● **Data for analysis**
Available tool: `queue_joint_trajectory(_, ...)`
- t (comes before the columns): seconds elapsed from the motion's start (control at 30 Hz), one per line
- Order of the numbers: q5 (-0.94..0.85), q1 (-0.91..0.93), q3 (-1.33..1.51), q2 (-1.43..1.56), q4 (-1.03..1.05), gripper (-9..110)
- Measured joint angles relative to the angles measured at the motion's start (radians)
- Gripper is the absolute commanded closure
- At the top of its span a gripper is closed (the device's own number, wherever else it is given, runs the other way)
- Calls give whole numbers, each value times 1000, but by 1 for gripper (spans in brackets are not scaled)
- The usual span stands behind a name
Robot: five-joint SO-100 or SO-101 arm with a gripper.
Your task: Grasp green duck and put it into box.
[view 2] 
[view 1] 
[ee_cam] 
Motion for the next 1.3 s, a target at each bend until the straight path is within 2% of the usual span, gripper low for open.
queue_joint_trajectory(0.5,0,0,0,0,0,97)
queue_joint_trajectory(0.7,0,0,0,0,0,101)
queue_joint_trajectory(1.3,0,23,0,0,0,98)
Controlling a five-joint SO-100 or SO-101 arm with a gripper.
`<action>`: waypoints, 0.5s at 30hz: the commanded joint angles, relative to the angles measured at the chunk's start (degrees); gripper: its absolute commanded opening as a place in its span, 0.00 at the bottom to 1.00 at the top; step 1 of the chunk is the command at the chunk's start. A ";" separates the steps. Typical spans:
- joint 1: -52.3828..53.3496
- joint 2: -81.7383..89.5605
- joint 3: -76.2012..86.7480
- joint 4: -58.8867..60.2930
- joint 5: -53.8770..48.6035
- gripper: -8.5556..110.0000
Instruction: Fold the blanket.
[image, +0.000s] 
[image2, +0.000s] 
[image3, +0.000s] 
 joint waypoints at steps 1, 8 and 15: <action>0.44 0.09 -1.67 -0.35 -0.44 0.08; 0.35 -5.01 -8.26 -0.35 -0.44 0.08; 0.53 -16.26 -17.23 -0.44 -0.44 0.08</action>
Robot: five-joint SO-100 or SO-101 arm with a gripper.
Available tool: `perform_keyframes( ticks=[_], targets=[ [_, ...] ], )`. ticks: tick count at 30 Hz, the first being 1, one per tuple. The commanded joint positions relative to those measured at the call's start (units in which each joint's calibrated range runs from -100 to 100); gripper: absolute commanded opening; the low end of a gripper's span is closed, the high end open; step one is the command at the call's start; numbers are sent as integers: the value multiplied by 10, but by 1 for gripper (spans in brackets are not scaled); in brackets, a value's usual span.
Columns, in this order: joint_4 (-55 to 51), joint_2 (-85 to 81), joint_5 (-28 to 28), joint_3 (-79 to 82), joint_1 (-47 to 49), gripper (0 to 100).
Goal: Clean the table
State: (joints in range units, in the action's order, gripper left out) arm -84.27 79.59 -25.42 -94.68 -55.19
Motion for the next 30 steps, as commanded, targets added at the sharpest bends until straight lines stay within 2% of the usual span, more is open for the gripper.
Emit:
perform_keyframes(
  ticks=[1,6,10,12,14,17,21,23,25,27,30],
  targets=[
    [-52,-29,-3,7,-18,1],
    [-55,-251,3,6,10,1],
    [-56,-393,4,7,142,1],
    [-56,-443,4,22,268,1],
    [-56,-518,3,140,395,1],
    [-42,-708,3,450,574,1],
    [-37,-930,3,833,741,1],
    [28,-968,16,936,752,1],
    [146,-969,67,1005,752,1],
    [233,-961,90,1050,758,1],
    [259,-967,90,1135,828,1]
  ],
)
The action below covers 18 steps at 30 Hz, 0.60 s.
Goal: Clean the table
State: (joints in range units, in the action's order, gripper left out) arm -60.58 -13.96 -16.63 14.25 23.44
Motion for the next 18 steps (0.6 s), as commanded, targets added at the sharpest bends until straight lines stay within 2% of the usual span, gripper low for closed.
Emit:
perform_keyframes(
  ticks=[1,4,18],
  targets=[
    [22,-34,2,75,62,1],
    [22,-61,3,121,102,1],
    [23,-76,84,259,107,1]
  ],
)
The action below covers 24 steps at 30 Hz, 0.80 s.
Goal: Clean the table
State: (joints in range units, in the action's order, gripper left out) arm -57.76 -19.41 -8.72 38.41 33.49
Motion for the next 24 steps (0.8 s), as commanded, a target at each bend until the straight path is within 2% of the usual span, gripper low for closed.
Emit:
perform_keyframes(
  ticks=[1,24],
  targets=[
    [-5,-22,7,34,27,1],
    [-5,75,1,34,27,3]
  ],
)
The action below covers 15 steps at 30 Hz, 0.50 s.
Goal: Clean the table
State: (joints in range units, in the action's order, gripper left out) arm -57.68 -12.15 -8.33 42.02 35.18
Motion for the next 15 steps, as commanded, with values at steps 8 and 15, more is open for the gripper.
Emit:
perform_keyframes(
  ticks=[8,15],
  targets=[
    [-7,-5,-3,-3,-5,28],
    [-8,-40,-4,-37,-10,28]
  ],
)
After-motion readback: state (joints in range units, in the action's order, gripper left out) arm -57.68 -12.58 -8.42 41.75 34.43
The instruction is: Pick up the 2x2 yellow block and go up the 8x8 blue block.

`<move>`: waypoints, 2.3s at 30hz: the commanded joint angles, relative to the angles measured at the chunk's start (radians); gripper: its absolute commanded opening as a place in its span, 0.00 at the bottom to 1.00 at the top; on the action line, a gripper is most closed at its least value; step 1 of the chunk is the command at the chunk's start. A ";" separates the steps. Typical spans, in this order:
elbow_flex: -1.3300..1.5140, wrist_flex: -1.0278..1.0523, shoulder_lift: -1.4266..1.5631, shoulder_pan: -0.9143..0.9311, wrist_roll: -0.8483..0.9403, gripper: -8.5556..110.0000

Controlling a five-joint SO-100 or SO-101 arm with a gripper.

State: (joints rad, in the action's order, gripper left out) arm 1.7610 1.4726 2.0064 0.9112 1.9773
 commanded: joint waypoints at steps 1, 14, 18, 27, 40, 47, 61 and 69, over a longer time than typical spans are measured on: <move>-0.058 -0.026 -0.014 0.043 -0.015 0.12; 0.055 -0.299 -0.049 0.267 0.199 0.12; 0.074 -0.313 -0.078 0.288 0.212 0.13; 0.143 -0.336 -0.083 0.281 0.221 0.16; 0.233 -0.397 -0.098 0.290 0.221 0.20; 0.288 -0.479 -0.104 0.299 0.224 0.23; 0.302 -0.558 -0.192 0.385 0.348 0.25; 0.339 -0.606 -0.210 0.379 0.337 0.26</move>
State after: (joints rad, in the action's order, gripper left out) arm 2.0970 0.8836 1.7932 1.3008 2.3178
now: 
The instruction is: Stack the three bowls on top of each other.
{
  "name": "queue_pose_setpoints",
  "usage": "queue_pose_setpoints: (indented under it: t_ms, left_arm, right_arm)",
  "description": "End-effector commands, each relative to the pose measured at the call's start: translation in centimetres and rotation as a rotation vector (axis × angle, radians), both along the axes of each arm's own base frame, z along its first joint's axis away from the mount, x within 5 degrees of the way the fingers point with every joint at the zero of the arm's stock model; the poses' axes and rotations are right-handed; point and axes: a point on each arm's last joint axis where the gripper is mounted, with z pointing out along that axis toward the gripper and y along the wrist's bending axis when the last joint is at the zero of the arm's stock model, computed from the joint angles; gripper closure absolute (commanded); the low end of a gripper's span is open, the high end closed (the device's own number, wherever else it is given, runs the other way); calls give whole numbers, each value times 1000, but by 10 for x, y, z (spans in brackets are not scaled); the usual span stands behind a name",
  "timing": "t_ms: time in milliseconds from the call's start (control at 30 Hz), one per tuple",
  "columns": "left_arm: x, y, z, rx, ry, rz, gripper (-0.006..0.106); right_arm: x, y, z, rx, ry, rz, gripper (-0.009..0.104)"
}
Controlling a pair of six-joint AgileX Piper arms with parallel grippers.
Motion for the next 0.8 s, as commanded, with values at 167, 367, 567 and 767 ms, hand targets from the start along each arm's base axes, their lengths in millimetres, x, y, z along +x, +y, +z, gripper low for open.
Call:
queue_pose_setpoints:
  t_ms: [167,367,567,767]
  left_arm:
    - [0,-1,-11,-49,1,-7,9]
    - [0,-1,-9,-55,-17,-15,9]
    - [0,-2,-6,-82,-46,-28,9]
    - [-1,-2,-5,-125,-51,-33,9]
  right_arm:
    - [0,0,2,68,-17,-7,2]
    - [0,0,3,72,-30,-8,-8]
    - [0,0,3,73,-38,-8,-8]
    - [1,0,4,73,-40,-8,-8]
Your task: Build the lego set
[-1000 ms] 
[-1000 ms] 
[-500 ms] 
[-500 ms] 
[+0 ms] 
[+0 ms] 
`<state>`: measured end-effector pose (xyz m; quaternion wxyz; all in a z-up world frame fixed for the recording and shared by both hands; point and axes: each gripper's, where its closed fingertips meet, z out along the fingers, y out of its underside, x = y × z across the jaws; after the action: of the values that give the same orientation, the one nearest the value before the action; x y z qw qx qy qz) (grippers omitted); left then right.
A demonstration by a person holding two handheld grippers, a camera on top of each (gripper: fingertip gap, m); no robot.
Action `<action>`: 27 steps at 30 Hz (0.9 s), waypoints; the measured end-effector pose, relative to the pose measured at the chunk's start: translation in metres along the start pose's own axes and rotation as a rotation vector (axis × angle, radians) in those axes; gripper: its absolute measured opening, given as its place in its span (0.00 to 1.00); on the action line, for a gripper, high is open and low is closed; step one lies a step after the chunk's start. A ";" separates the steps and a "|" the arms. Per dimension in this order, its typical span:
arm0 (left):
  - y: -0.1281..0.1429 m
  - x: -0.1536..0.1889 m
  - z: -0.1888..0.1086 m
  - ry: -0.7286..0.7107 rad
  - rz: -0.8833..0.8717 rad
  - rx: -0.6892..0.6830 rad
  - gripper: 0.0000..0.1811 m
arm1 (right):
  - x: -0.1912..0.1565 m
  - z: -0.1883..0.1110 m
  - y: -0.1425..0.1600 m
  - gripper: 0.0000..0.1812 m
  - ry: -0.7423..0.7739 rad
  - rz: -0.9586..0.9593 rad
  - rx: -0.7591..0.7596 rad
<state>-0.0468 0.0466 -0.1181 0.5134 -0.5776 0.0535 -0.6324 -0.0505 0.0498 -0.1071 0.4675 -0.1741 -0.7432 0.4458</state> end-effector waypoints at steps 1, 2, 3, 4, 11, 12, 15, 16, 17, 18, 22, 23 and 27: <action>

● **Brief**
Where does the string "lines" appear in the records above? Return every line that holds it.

● **Task answer**
Motion for the next 30 steps, as commanded, targets added at the sharpest bends until straight lines stay within 2% of the usual span, more is open for the gripper.
Motion for the next 18 steps (0.6 s), as commanded, targets added at the sharpest bends until straight lines stay within 2% of the usual span, gripper low for closed.

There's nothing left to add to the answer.